Stored items from a collection:
++++
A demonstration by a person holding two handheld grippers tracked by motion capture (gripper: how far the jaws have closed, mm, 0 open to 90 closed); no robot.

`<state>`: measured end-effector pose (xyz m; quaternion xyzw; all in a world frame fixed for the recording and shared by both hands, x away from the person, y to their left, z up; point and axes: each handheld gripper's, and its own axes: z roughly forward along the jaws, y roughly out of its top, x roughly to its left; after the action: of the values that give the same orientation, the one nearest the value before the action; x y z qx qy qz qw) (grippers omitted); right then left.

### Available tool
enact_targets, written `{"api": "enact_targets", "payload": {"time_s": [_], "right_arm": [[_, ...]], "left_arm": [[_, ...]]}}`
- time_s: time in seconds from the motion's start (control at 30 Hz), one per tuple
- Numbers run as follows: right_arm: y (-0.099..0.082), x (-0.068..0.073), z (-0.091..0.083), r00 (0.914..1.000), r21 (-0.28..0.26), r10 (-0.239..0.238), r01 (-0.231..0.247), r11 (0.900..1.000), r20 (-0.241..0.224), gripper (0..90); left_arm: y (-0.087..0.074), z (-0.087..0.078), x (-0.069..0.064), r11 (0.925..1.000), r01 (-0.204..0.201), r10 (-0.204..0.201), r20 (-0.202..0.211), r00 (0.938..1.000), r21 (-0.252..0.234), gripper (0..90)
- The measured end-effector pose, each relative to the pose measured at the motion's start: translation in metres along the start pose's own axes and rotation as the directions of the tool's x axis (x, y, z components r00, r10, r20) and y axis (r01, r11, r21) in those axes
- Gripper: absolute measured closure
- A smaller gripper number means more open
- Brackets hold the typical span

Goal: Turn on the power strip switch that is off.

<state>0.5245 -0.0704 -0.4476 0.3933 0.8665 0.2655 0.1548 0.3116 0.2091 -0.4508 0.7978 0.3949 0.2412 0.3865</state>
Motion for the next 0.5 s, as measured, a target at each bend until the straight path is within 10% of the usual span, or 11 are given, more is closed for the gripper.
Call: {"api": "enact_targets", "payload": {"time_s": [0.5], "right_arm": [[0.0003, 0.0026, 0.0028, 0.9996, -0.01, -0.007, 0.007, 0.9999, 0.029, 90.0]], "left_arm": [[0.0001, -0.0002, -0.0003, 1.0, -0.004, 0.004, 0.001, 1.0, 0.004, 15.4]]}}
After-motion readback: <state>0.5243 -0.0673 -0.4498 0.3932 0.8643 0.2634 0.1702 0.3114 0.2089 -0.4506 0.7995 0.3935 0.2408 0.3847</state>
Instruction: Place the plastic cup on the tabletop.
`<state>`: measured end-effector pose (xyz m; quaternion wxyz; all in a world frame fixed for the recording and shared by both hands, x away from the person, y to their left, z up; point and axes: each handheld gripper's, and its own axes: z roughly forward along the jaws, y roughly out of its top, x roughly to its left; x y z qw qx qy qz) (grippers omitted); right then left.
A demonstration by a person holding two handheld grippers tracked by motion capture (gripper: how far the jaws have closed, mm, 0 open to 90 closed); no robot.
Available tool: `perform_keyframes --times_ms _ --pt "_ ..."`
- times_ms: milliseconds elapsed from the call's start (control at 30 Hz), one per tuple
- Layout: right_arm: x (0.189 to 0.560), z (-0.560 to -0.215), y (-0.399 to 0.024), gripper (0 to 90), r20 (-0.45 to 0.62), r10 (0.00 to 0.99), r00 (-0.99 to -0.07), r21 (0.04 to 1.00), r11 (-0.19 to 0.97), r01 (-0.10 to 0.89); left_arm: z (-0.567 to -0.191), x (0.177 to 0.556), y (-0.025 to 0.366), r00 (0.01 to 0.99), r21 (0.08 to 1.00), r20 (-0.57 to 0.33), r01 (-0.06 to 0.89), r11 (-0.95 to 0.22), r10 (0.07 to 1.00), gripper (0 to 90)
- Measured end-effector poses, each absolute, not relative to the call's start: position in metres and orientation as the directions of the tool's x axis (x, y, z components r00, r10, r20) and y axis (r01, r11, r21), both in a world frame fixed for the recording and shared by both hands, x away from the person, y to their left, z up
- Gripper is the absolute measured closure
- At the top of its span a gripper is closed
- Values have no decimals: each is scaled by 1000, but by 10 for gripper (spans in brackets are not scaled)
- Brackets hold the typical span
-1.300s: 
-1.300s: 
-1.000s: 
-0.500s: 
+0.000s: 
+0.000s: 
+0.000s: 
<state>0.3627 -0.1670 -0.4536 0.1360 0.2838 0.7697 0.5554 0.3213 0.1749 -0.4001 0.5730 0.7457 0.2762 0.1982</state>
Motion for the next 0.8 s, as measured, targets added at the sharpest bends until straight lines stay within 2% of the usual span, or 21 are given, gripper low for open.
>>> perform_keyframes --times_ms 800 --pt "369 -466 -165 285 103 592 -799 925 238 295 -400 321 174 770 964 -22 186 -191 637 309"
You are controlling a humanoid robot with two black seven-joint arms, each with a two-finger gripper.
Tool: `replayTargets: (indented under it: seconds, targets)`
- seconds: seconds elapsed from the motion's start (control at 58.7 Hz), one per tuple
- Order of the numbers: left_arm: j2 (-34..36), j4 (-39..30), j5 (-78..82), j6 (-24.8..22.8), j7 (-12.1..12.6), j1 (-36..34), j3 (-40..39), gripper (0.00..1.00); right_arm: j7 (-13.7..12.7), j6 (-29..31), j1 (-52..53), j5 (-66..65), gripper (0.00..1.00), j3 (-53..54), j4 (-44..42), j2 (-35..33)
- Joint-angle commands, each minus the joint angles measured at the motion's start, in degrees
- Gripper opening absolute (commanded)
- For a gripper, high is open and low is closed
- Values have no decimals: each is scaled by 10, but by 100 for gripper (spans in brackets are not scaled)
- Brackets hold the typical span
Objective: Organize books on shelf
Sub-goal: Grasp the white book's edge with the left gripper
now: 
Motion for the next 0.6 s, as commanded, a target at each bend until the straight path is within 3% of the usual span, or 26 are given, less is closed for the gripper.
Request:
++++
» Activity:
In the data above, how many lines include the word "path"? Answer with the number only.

» Exercise result:
2